WHAT YOU HAVE TO DO
Take the line that contains "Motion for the" as the first line and the last line of the material below as the final one; reproduce exactly the lines between, inclusive.

INFORMATION PROVIDED

-------------------------

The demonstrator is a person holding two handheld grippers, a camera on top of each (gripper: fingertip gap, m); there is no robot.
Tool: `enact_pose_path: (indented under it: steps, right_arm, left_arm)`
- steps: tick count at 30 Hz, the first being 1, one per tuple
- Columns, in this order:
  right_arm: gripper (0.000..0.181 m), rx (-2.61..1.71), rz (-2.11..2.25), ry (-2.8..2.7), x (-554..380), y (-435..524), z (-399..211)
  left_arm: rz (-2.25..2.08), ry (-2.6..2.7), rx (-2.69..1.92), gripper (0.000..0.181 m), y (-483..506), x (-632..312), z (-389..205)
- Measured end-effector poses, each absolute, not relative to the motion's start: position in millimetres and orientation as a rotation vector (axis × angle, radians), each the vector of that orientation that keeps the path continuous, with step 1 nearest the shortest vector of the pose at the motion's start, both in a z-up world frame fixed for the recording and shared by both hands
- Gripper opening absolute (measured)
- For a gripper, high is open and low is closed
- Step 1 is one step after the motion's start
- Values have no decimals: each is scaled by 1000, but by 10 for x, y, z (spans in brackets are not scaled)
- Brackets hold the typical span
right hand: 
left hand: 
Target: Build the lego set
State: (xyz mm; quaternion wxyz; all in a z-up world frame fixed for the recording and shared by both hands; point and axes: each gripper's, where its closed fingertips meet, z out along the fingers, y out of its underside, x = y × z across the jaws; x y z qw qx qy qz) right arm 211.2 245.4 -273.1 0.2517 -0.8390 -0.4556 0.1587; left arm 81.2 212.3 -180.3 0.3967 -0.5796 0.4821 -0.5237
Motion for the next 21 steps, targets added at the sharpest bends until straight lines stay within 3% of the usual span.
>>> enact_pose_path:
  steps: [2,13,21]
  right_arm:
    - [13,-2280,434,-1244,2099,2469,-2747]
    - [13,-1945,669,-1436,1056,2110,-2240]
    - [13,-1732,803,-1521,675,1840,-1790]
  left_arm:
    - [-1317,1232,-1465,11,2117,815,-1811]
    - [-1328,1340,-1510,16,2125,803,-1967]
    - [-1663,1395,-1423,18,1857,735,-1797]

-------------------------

EXERCISE ANSWER
Motion for the next 21 steps, targets added at the sharpest bends until straight lines stay within 3% of the usual span.
>>> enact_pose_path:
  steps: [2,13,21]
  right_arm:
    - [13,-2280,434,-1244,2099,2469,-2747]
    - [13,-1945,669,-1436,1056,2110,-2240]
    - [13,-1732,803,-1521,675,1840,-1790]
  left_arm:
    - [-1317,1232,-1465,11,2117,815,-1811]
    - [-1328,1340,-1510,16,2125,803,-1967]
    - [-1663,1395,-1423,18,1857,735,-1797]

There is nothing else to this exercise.